A week later, it was time for all the other freshmen to move in, and my anxiety reached an all-time high. Orientation events filled the schedule, but in my nervousness, I avoided most of them. Near the end of orientation, though, I heard there was one last event, and while I don't remember the name of it, it came with FREE MERCH! Now if there’s one thing that unites all college students, it’s free stuff. So I figured, I might as well walk away with a free t-shirt.
The event started at 8:00 PM, and I decided to get there a whole 5 minutes early. What I didn’t realize was that every other student also had the same plan, so I was relegated to the back of the line. Looking back at it, fate really stepped in. That’s where I met Jesse, standing with a small group of acquaintances, joking about how he was only here for the free merch too. Sensing an opening, I jumped into the conversation. We found out quickly that we had a few shared interests–our love for free things and our love for matcha. After that day, Jesse and I kept bumping into each other everywhere: at Annenberg (‘Berg for short), Cabot Library, and the Smith Center. Harvard pretty much said we had no choice but to be friends and blockmates.

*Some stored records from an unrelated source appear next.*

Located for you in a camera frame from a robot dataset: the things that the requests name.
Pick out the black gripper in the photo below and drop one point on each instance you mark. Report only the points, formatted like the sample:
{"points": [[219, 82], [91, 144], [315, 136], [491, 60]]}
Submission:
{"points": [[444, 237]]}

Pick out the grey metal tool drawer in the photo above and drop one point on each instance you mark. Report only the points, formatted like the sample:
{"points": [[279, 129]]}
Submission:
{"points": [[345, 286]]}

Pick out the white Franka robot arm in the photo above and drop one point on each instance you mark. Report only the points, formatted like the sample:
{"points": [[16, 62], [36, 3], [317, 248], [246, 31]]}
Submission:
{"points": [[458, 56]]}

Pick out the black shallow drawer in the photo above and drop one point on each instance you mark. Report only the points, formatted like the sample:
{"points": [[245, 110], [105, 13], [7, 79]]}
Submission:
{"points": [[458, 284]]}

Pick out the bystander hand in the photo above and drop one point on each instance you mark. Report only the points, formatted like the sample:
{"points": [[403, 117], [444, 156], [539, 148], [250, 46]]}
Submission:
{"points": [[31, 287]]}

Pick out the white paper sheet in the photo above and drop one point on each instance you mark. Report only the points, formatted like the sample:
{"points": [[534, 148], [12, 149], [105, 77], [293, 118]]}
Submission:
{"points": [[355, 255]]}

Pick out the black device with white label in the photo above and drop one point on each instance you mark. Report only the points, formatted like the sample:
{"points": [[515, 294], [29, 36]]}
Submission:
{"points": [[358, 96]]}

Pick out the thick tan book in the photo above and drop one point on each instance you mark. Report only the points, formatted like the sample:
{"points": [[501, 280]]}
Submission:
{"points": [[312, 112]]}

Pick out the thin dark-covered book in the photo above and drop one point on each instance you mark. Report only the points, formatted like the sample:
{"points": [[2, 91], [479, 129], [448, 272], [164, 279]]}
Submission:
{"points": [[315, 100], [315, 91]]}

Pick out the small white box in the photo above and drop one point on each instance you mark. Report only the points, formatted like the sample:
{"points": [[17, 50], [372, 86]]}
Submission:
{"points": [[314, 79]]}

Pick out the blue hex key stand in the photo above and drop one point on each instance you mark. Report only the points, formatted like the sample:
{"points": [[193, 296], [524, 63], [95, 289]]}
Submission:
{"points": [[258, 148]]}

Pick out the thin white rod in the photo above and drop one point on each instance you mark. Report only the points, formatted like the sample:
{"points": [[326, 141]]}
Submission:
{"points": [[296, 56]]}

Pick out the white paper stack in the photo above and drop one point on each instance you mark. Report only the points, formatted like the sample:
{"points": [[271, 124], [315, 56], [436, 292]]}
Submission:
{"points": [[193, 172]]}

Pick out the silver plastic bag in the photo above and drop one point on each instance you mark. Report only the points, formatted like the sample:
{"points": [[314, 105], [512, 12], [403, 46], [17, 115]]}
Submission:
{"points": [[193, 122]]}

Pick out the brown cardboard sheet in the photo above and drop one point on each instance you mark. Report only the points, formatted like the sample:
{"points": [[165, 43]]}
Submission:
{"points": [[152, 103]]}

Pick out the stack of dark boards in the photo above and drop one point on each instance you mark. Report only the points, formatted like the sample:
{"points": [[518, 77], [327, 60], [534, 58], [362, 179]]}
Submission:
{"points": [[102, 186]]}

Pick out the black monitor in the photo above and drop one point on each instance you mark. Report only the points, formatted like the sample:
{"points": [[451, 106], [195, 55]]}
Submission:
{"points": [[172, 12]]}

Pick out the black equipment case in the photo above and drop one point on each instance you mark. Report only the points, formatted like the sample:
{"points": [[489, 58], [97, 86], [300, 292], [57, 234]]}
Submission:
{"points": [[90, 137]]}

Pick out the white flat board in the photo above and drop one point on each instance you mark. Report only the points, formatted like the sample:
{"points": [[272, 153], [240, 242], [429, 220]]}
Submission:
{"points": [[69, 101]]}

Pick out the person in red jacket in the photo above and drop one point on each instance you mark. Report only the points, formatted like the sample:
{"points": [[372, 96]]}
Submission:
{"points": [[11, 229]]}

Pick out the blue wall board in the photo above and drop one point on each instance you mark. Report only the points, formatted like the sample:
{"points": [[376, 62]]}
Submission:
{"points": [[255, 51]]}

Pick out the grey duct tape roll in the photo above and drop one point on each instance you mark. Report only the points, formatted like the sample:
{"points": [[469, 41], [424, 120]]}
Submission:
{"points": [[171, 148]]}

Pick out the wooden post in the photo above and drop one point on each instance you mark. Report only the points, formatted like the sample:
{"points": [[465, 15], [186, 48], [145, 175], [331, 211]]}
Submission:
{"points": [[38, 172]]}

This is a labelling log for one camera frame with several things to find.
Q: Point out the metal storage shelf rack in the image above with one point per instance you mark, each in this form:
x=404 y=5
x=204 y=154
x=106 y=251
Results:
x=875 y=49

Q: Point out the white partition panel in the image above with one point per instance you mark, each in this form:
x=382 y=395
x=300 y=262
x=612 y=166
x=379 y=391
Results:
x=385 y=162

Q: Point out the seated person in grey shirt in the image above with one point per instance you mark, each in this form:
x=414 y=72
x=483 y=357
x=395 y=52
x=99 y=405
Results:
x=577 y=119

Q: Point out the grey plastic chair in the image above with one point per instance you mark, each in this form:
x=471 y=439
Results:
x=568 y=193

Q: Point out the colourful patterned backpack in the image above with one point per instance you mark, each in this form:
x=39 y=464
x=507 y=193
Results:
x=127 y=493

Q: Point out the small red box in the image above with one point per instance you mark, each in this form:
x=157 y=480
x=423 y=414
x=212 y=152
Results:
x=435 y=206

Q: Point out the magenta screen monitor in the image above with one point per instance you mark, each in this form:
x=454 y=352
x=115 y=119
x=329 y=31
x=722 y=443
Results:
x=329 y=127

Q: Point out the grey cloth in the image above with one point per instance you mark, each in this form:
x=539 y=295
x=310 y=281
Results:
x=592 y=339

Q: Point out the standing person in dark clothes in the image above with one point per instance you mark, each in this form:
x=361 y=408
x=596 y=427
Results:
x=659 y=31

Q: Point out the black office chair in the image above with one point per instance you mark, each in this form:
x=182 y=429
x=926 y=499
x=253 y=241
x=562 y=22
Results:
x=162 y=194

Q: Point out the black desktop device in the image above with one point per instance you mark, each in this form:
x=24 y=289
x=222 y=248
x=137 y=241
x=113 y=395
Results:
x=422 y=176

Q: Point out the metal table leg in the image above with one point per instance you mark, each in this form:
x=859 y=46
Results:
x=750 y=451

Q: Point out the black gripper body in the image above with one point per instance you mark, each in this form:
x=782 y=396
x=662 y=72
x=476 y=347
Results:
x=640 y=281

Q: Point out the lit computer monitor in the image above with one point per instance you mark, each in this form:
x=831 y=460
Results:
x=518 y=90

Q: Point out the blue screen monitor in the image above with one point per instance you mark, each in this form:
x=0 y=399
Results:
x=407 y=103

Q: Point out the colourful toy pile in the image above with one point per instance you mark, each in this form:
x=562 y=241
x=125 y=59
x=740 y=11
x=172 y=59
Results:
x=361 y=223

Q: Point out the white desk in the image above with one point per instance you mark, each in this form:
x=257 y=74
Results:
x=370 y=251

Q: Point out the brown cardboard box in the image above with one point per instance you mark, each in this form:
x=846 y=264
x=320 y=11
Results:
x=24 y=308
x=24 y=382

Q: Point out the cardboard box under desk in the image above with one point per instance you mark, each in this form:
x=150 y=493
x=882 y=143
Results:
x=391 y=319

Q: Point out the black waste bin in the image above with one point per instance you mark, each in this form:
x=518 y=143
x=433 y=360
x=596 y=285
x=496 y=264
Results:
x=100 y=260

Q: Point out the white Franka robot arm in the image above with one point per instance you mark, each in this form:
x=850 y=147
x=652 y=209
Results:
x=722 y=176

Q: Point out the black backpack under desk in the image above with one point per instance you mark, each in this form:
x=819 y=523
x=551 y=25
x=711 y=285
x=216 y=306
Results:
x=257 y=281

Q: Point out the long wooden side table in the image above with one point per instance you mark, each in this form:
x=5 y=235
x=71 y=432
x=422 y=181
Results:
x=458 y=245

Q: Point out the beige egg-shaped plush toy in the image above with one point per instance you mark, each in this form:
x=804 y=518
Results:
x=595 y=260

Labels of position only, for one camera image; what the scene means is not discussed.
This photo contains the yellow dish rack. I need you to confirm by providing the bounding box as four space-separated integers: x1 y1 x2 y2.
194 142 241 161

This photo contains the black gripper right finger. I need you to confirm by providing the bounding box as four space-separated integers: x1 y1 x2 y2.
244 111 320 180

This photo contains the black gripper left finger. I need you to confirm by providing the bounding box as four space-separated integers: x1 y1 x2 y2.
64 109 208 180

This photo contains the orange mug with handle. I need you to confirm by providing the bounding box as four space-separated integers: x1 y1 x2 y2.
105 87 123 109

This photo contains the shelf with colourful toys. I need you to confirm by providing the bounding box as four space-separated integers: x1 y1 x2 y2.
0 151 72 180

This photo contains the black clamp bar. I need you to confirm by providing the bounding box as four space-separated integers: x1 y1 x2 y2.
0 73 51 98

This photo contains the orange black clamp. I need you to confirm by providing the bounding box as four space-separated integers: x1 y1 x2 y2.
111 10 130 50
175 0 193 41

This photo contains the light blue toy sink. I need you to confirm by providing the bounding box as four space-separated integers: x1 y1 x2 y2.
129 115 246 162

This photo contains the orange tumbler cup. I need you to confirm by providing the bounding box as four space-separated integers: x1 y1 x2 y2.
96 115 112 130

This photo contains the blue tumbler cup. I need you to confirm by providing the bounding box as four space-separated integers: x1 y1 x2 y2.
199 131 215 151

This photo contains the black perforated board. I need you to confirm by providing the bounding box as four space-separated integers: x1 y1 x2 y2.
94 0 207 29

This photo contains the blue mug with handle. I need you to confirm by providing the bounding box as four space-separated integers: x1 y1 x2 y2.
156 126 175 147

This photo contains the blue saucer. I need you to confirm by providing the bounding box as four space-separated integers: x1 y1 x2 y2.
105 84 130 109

At Harvard, you hear many people talk about blocking as you approach the end of your first semester. As it comes time to get randomly placed into one of the 12 upperclassmen houses, you get a form to fill out where you include the name of up to eight of your closest friends. You're pretty much telling the college: these are the people I want to live with (or around) for the next three years. It assures that whatever house you get placed in, your friends go with you too. This is the story of not only how I met my best friends, but also the people that I chose to 'block' with for the remainder of my time here.
And so the story continues: during one of our Berg dinners, the next member of our future blocking group appeared–Sunny. She wasn’t shy about introducing herself and wanted to learn everything about us. When she heard we were both thinking about concentrating in Computer Science, she invited us to be part of her CS50 Puzzle Day team, a tradition where students from all coding backgrounds team up to solve logic puzzles for hours. From then on, we became inseparable.

A few days later, Sunny, ever so determined to make us have more friends, introduced us to Avery, one of the people she had met during orientation week. At first glance, I wasn’t sure we’d click since he gave off a bit of a “bro” vibe. But after a long, slightly chaotic conversation in Cabot Library, I realized that behind the facade was someone just as quirky and strange as the rest of us.
Our backgrounds and futures couldn't be more different. Whether you look at some of the more obvious differences such as our race or gender, or something as small as what time we wake up in the morning. It is these differences that have helped us grow closer together; it is these differences that make our group work so well. Together, we have made countless memories–going on trips, eating meals, and enjoying our time while it lasts. Over time, our circle of friends has grown far beyond just the four of us, but no matter how busy we get, we always find time to come back together, bringing everyone else along for the ride. They’ve welcomed me into their worlds, inviting me to cultural celebrations, sharing traditions I never experienced growing up, and creating a chosen family I didn’t know I was missing.